▶ **WHAT IS REQUIRED**
All of the data that follows should be retyped exactly, please, except the pictures.

▶ **DATASET EXCERPT**
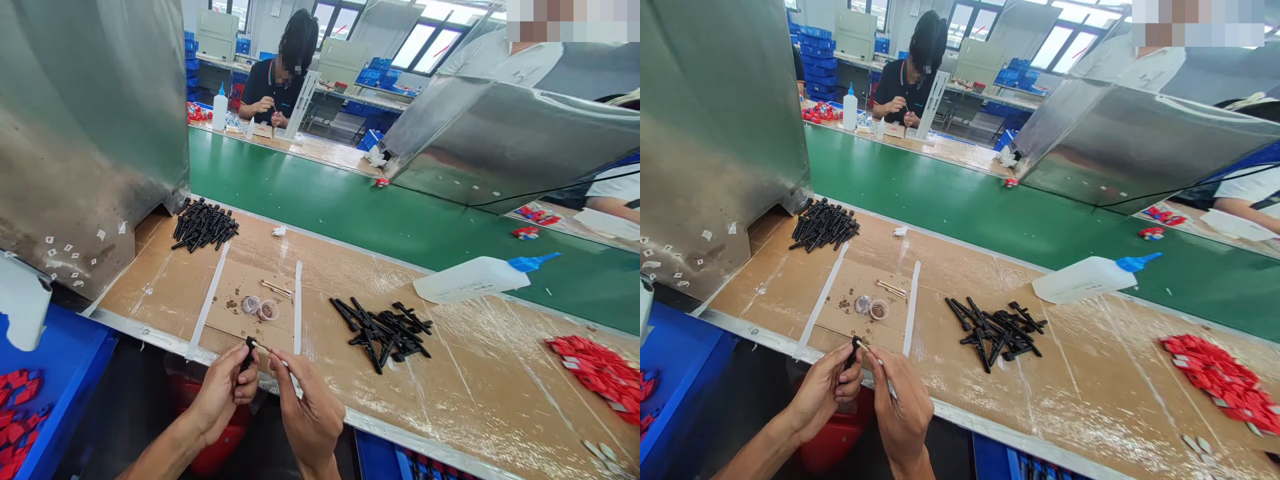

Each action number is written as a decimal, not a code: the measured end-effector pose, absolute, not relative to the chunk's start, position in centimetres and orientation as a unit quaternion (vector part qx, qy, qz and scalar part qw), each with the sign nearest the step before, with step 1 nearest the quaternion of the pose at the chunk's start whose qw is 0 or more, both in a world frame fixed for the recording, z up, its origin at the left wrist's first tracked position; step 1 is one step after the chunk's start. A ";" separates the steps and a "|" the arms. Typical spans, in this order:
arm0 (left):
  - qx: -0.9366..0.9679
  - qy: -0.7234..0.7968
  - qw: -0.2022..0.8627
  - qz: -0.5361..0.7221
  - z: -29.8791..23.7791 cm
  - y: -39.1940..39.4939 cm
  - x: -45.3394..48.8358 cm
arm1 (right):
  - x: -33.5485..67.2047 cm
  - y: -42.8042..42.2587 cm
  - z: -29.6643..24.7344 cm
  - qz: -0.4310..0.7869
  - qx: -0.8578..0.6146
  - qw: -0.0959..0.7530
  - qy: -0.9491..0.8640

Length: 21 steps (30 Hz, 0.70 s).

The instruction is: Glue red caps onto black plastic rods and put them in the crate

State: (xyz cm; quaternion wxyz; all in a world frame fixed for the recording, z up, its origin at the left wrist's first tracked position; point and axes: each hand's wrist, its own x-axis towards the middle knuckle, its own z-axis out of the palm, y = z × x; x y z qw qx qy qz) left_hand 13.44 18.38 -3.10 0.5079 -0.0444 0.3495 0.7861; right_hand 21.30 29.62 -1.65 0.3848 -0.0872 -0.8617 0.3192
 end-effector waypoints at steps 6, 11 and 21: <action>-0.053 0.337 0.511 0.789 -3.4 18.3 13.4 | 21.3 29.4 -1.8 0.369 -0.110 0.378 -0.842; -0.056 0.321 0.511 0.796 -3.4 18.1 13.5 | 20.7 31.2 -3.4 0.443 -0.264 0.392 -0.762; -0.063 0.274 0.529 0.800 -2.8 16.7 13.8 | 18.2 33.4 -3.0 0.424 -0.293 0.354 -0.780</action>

▶ **RESPONSE TO THIS TASK**
Each action number is written as a decimal, not a code: the measured end-effector pose, absolute, not relative to the chunk's start, position in centimetres and orientation as a unit quaternion (vector part qx, qy, qz and scalar part qw), each with the sign nearest the step before, with step 1 nearest the quaternion of the pose at the chunk's start whose qw is 0 or more, both in a world frame fixed for the recording, z up, its origin at the left wrist's first tracked position; step 1 is one step after the chunk's start. A ";" separates the steps and a "|" the arms. Typical spans, in this order:
arm0 (left):
  - qx: -0.9366..0.9679
  - qy: -0.7234..0.7968
  - qw: -0.2022..0.8627
  - qz: -0.5361..0.7221
  - z: -29.8791..23.7791 cm
  - y: -39.1940..39.4939 cm
  - x: -45.3394..48.8358 cm
arm1 (right):
  - x: -33.5485..67.2047 cm
  - y: -42.8042..42.2587 cm
  - z: -29.6643..24.7344 cm
  - qz: -0.4310..0.7869
  - qx: -0.8578..0.6146
  - qw: -0.0959..0.7530
  - qy: -0.9491..0.8640

Length: 21 steps (30 Hz, 0.70 s).

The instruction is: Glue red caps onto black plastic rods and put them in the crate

State: (xyz cm; quaternion wxyz; all in a world frame fixed for the recording, z up, its origin at the left wrist's first tracked position; point and axes: each hand's wrist, its own x-axis towards the middle knuckle, its own z-axis out of the palm, y = z × x; x y z qw qx qy qz) left_hand 13.44 18.38 -3.10 0.5079 -0.0444 0.3495 0.7861; right_hand 21.30 29.62 -1.65 0.3848 -0.0872 -0.8617 0.3192
 end-effector waypoints at steps 6, 11 and 21: <action>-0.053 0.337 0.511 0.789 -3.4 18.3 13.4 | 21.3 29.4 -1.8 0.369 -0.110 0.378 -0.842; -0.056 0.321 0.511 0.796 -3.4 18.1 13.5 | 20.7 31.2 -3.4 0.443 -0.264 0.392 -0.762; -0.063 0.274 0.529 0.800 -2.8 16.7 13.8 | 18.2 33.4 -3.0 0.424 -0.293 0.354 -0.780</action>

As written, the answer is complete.